REQUIRED WORK
The lines to reproduce from the material below are those from the one containing "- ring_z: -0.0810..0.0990" through the one containing "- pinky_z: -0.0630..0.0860", both included; write them out exactly and add nothing.

SUPPLIED INFORMATION
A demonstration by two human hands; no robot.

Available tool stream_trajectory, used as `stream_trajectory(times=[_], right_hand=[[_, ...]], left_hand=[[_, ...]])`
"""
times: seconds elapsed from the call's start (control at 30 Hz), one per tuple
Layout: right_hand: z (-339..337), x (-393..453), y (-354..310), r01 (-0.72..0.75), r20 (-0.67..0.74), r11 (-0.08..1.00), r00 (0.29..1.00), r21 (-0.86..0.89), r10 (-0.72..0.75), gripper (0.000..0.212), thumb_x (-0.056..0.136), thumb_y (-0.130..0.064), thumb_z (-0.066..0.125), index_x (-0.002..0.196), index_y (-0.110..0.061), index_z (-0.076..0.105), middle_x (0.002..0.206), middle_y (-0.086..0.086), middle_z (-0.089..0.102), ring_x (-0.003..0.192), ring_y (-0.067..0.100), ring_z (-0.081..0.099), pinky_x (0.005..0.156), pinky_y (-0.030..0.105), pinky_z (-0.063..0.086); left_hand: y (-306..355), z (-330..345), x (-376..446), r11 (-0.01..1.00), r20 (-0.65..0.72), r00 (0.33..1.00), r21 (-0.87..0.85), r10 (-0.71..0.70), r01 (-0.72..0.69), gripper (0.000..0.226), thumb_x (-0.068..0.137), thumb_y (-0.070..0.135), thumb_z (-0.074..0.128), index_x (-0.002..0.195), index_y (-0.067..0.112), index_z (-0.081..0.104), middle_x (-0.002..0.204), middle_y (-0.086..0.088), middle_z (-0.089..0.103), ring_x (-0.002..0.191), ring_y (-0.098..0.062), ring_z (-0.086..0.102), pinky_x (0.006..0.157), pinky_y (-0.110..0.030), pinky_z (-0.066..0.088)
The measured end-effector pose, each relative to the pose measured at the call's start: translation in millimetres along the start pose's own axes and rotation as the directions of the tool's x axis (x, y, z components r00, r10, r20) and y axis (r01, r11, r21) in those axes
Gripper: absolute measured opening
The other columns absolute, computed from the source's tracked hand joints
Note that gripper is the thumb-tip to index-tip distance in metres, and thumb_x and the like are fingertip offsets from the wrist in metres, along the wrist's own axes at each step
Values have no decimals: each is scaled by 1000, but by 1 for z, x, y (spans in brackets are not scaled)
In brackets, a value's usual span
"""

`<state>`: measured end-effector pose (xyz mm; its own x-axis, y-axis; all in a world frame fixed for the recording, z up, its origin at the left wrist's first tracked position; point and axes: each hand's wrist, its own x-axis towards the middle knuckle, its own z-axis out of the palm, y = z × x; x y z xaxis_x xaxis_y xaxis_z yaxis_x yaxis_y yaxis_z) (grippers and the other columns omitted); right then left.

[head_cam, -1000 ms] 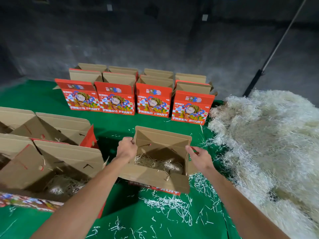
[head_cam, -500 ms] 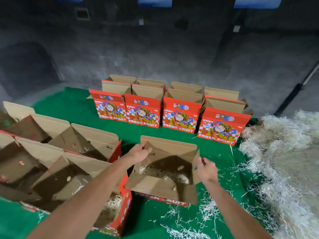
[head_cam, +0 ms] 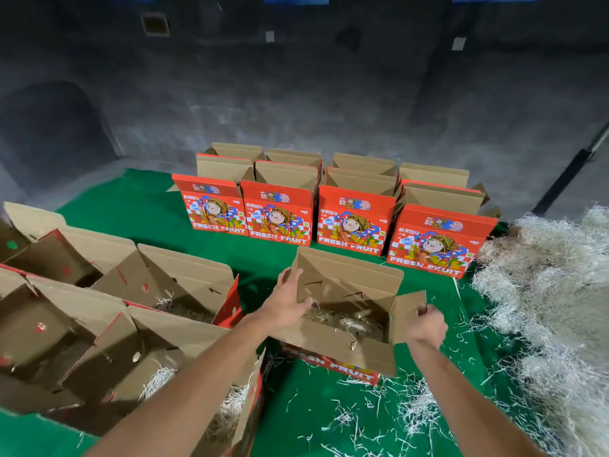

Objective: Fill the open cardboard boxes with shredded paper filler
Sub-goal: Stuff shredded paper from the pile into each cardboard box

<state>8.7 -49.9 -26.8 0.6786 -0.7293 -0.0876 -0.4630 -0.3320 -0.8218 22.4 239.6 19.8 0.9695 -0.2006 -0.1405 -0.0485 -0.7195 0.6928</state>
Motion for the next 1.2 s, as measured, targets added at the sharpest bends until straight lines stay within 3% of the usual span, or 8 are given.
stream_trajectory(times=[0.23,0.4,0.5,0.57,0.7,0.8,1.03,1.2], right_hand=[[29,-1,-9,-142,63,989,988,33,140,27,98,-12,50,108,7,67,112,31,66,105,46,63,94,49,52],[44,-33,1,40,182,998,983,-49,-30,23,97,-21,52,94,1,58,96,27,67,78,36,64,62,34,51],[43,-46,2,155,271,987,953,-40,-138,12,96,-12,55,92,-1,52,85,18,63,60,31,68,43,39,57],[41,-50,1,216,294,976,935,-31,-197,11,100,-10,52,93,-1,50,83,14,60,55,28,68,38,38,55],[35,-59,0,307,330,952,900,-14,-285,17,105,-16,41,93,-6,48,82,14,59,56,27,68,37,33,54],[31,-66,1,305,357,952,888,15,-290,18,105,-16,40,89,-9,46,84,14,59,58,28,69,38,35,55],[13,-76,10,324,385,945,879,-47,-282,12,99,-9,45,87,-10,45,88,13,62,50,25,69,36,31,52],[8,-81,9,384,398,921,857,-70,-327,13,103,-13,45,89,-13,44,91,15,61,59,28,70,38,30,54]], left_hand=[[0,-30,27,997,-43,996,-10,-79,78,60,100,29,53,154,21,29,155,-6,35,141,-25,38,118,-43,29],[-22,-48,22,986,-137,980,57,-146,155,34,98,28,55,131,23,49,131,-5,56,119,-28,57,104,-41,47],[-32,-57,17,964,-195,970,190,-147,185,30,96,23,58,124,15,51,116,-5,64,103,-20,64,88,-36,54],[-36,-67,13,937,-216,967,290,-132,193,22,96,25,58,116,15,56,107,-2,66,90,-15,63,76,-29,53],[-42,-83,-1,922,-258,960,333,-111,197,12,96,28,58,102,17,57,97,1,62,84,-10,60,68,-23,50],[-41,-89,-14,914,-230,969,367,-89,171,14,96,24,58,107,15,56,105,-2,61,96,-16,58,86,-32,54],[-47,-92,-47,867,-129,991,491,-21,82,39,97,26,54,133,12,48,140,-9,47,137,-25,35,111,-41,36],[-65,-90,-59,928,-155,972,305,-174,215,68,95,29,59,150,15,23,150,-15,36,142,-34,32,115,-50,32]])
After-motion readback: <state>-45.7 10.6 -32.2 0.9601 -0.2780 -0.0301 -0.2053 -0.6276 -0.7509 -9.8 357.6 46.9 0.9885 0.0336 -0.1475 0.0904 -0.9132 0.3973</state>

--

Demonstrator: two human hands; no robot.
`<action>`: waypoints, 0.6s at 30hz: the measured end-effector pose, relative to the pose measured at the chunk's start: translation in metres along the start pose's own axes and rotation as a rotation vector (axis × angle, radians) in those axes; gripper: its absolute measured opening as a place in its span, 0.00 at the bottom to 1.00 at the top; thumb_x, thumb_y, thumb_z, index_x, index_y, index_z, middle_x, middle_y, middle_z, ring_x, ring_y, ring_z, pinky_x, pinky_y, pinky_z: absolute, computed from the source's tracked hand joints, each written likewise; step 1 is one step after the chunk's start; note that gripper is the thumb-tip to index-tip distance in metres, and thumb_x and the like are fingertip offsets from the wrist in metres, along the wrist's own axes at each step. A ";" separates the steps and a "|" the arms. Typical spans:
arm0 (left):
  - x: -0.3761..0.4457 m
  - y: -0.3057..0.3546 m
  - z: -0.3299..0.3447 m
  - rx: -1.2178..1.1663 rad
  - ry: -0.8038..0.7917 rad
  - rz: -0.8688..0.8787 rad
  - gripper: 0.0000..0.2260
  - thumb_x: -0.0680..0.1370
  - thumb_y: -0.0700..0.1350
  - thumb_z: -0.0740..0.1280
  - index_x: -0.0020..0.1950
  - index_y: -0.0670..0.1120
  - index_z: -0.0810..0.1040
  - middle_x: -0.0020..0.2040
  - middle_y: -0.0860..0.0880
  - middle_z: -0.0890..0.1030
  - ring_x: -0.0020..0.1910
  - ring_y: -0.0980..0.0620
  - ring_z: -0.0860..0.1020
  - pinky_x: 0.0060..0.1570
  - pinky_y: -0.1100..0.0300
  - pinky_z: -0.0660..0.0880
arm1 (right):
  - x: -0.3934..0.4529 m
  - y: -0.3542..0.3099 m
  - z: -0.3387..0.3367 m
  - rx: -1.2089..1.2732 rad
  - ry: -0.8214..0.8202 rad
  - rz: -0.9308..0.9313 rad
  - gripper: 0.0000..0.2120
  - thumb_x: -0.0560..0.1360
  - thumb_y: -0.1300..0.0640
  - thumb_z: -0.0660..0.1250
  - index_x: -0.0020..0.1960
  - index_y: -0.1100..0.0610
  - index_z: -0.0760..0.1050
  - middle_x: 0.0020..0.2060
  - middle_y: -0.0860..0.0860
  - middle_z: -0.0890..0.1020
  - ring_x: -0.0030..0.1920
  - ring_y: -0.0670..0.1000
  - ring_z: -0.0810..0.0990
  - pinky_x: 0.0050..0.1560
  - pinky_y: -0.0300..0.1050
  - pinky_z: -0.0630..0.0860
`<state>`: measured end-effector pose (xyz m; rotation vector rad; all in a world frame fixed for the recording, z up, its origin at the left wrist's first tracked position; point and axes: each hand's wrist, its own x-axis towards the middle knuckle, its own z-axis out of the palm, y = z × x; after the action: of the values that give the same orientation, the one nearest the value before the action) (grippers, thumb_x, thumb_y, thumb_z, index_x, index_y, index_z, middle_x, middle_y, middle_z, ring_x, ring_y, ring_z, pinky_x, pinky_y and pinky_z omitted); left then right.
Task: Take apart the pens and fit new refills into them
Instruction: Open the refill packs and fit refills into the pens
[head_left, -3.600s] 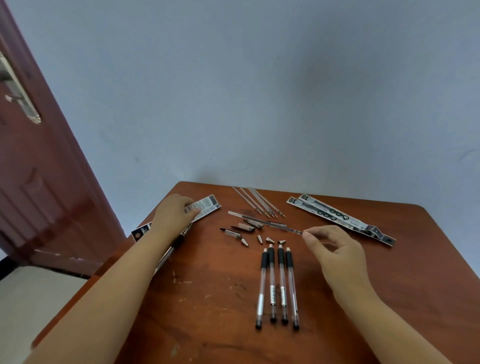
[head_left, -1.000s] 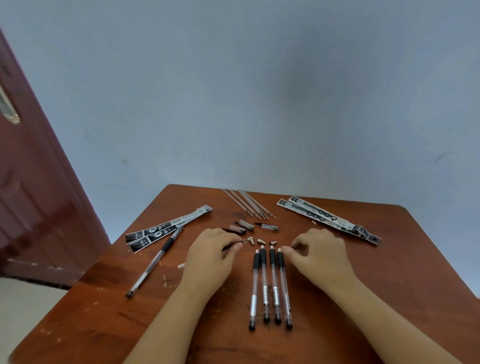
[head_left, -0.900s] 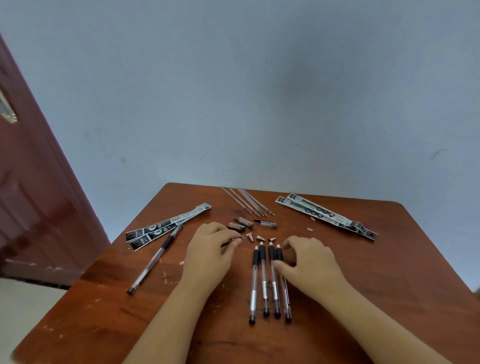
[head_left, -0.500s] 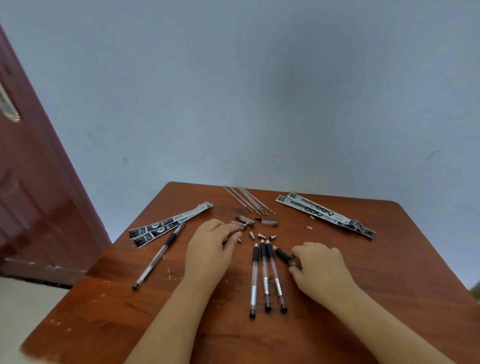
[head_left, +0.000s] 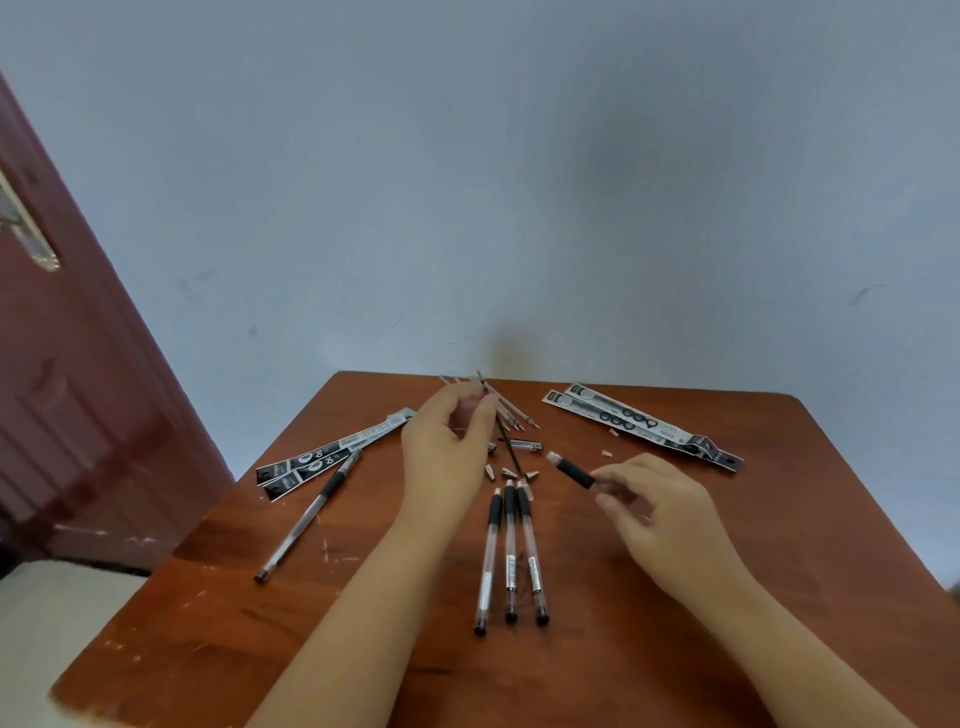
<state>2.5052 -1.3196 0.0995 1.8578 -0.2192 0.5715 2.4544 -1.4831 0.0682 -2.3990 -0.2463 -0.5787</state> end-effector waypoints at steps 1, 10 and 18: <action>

YOUR RESPONSE
  - ring_z: -0.0810..0.0990
  - pinky_x: 0.0050..0.1560
  - pinky_y: -0.0300..0.1050
  - pinky_z: -0.0630..0.0860

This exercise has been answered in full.